Work to be completed:
Omit every picture and write out the rest of the records exactly.
____
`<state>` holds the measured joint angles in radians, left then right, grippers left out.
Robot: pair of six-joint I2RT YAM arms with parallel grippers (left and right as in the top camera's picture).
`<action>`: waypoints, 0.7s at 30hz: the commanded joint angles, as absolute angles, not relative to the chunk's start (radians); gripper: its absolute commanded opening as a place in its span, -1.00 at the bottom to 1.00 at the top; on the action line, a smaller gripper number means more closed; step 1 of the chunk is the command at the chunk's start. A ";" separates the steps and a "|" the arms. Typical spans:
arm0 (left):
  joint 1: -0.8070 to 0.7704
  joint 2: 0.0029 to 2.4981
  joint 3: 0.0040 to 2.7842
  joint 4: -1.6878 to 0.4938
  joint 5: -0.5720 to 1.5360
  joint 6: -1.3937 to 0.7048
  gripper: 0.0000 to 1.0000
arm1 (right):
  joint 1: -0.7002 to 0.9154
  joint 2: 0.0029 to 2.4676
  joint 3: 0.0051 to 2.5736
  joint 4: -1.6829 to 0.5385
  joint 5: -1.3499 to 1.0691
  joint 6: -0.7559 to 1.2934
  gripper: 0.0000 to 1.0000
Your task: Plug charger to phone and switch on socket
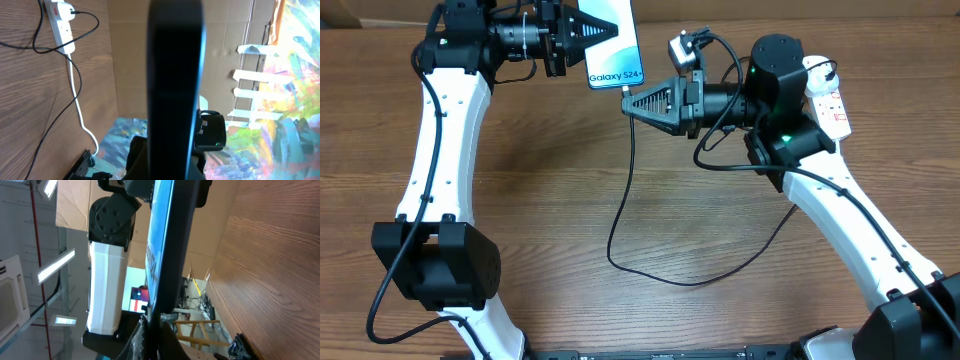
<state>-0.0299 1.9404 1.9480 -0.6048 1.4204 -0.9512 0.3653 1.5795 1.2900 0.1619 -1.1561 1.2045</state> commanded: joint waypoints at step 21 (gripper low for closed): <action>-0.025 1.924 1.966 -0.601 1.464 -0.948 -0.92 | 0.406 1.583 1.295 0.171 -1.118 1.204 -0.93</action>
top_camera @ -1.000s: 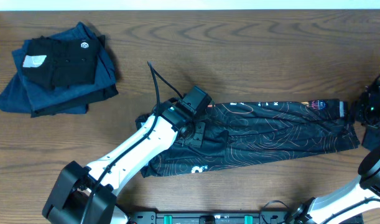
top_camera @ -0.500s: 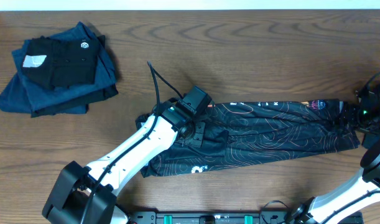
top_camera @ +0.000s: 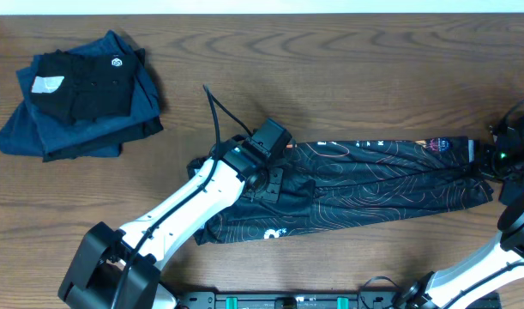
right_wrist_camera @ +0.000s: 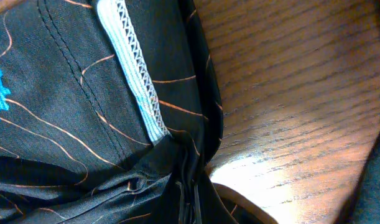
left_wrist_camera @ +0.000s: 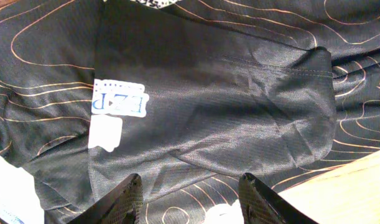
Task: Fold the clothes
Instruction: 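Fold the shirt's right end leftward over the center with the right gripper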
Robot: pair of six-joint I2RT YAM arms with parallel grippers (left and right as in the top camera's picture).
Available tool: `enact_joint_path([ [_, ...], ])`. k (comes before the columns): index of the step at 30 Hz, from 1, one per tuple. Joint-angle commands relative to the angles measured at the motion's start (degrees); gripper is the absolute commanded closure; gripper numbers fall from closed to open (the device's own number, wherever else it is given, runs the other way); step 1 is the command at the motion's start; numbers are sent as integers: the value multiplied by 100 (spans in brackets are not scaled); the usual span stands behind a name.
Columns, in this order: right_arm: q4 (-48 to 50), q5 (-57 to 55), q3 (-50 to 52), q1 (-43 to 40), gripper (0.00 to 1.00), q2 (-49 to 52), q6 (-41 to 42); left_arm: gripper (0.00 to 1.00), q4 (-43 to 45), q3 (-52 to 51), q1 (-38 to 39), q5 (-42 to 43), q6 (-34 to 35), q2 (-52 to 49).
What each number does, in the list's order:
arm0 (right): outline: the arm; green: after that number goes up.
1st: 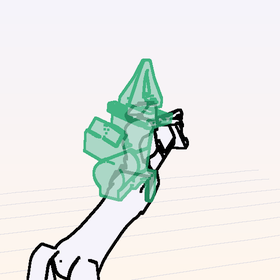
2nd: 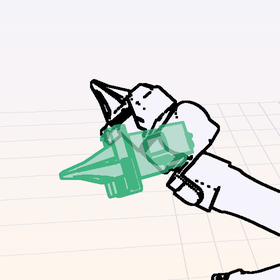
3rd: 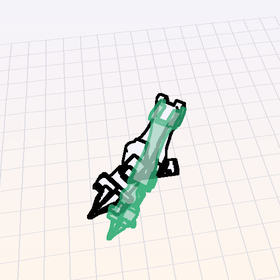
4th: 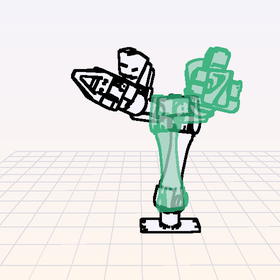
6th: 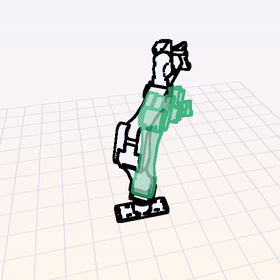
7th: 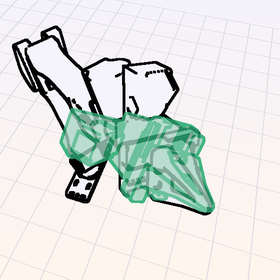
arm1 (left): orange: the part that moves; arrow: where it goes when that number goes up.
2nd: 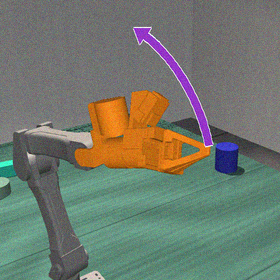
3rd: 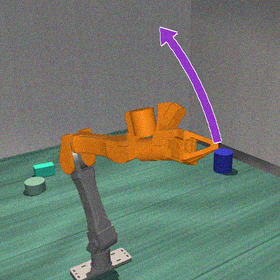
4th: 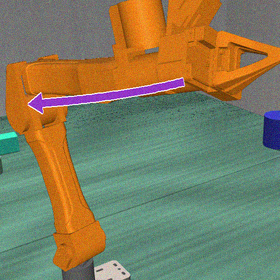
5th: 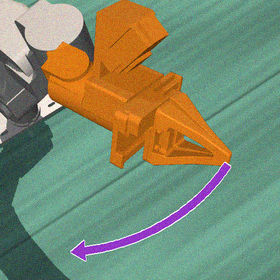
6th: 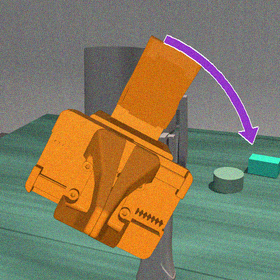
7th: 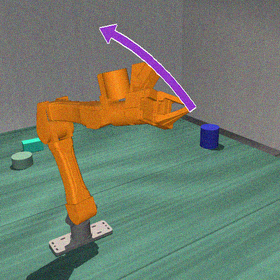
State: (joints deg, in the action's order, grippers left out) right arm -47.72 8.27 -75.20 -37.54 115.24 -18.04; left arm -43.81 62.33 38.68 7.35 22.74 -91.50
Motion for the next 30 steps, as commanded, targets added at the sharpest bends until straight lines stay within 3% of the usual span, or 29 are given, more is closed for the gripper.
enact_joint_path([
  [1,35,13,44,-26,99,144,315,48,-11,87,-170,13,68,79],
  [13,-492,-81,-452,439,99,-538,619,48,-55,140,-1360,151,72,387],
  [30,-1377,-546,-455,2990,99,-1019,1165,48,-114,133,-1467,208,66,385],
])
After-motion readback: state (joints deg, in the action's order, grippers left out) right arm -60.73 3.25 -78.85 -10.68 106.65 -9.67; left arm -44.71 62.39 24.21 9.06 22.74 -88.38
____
Exercise result:
`<state>` holds the measured joint angles in radians, left then right, grippers left out.
Robot: pair of six-joint I2RT YAM arms with parallel grippers (left and right as in the top camera's picture).
`<action>`: waypoints, 0.7s at 30hz: the commanded joint angles, as absolute angles, not relative to the chunk's start (radians); gripper: its absolute commanded opening as a place in its span, -1.00 at the bottom to 1.00 at the top; on the action line, a smaller gripper number means more closed; step 1 of the chunk is the command at the chunk's start. A ";" separates the steps and a "|" the arms. Typical spans:
arm0 (left):
  joint 1: -0.8070 to 0.7704
  joint 2: 0.0029 to 2.4981
  joint 3: 0.0040 to 2.7842
  joint 4: -1.6878 to 0.4938
  joint 5: -0.5720 to 1.5360
  joint 6: -1.3937 to 0.7048
  gripper: 0.0000 to 1.0000
arm1 (right):
  joint 1: -0.7002 to 0.9154
  joint 2: 0.0029 to 2.4676
  joint 3: 0.0051 to 2.5736
  joint 4: -1.6829 to 0.5385
  joint 5: -1.3499 to 1.0691
  joint 6: -0.7559 to 1.2934
  gripper: 0.0000 to 1.0000
Your task: Plug charger to phone and switch on socket
<state>-0.0299 1.9404 1.9480 -0.6048 1.4204 -0.9512 0.3653 1.5795 1.2900 0.1619 -1.1561 1.2045</state> commanded: joint waypoints at step 21 (gripper low for closed): <action>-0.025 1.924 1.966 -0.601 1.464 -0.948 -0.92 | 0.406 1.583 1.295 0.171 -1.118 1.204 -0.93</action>
top_camera @ -1.000s: 
top_camera @ -0.500s: 
top_camera @ +0.000s: 
right_wrist_camera @ +0.000s: 
left_wrist_camera @ +0.000s: 
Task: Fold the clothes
Instruction: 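Fold the shirt's right end leftward over the center with the right gripper
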Robot: pair of six-joint I2RT YAM arms with parallel grippers (left and right as in the top camera's picture).
Available tool: `enact_joint_path([ [_, ...], ])`. k (comes before the columns): index of the step at 30 Hz, from 1, one per tuple. Joint-angle commands relative to the angles measured at the motion's start (degrees); gripper is the absolute commanded closure; gripper numbers fall from closed to open (the device's own number, wherever else it is given, runs the other way); step 1 is the command at the motion's start; numbers are sent as integers: the value multiplied by 100 (spans in brackets are not scaled); the usual span stands behind a name.
Columns, in this order: right_arm: q4 (-48 to 50), q5 (-57 to 55), q3 (-50 to 52), q1 (-43 to 40), gripper (0.00 to 1.00), q2 (-49 to 52), q6 (-41 to 42); left_arm: gripper (0.00 to 1.00), q4 (-43 to 45), q3 (-52 to 51), q1 (-38 to 39), q5 (-42 to 43), q6 (-34 to 35), q2 (-52 to 49).
What each number does, in the list's order:
arm0 (right): outline: the arm; green: after that number goes up.
1st: 
2nd: 
3rd: 
4th: 
6th: 
7th: 
arm1 (left): orange: the part that moves; arrow: where it goes when that number goes up.
2nd: 
3rd: 
4th: 
5th: 
6th: 
7th: 
State: (joints deg, in the action's order, grippers left out) right arm -47.72 8.27 -75.20 -37.54 115.24 -18.04; left arm -43.81 62.33 38.68 7.35 22.74 -91.50
Motion for the next 30 steps, as commanded, targets added at the sharpest bends until straight lines stay within 3% of the usual span, or 29 are given, more is closed for the gripper.
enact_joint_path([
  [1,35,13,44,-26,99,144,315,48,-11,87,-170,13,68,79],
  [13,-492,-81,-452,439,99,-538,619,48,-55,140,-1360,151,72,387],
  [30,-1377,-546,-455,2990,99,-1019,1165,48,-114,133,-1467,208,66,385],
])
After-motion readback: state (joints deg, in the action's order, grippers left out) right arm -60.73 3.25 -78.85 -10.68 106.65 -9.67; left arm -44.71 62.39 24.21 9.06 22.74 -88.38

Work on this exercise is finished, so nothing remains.